What the task asks:
Every line of the listing that follows must be written out unchanged.

Recorded information:
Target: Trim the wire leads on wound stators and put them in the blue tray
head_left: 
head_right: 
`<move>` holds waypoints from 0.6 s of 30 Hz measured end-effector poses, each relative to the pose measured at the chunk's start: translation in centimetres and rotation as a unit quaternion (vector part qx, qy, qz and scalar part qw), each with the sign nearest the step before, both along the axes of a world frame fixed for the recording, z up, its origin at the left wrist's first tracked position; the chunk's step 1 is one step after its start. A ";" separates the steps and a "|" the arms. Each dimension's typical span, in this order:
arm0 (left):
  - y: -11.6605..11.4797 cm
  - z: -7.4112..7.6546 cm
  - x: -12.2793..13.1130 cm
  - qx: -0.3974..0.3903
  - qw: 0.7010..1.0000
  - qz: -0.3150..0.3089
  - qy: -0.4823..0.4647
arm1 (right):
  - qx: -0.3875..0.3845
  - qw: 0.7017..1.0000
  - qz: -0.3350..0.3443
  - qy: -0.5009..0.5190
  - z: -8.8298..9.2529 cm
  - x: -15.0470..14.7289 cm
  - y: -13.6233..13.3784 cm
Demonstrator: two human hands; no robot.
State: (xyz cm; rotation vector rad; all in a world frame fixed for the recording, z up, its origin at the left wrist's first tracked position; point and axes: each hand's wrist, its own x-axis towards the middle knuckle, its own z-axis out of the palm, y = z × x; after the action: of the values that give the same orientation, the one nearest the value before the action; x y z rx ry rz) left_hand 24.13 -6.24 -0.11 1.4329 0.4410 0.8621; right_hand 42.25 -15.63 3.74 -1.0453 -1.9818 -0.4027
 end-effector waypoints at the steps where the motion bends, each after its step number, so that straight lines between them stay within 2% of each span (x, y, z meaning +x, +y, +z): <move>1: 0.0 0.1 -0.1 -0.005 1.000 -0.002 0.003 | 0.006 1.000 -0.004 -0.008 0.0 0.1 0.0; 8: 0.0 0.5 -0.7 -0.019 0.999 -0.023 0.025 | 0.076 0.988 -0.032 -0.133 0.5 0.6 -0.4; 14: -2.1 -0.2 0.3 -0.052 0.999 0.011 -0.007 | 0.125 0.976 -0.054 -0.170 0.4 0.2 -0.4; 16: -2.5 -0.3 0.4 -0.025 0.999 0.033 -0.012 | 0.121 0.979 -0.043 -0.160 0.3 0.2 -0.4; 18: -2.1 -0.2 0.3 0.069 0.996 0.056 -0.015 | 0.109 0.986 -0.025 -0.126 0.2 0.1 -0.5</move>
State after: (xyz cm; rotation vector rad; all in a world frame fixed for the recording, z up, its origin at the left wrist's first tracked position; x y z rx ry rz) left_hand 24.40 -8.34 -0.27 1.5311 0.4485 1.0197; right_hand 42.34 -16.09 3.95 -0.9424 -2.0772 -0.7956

Solution to this problem:
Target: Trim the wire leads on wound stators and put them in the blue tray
head_left: 
head_right: 
`<move>` holds waypoints from 0.6 s of 30 Hz measured end-effector poses, each relative to the pose measured at the chunk's start: translation in centimetres and rotation as a unit quaternion (vector part qx, qy, qz and scalar part qw), each with the sign nearest the step before, both along the axes of a world frame fixed for the recording, z up, its origin at the left wrist's first tracked position; the chunk's step 1 is one step after its start. A ";" separates the steps and a "|" the arms. Each dimension's typical span, in this order:
arm0 (left):
  - y: -11.6605..11.4797 cm
  - z: -7.4112..7.6546 cm
  - x: -12.2793..13.1130 cm
  - qx: -0.3974..0.3903
  - qw: 0.7010..1.0000
  - qz: -0.3150..0.3089
  - qy: -0.4823..0.4647
arm1 (right):
  - qx: -0.3875..0.3845
  - qw: 0.7017..1.0000
  - qz: -0.3350..0.3443
  - qy: -0.5009..0.5190
  - z: -8.8298..9.2529 cm
  - x: -15.0470..14.7289 cm
  - y: -13.6233..13.3784 cm
Demonstrator: two human hands; no robot.
State: (xyz cm; rotation vector rad; all in a world frame fixed for the recording, z up, its origin at the left wrist's first tracked position; point and axes: each hand's wrist, its own x-axis towards the middle knuckle, its own z-axis out of the palm, y = z × x; after the action: of the values that give the same orientation, the one nearest the value before the action; x y z rx ry rz) left_hand 24.13 -6.24 -0.11 1.4329 0.4410 0.8621; right_hand 42.25 -15.63 3.74 -1.0453 -1.9818 -0.4027
 end-effector waypoints at the steps where the motion bends, each after its step number, so that straight lines between them stay within 2% of each span (x, y, z meaning +x, +y, +z): <move>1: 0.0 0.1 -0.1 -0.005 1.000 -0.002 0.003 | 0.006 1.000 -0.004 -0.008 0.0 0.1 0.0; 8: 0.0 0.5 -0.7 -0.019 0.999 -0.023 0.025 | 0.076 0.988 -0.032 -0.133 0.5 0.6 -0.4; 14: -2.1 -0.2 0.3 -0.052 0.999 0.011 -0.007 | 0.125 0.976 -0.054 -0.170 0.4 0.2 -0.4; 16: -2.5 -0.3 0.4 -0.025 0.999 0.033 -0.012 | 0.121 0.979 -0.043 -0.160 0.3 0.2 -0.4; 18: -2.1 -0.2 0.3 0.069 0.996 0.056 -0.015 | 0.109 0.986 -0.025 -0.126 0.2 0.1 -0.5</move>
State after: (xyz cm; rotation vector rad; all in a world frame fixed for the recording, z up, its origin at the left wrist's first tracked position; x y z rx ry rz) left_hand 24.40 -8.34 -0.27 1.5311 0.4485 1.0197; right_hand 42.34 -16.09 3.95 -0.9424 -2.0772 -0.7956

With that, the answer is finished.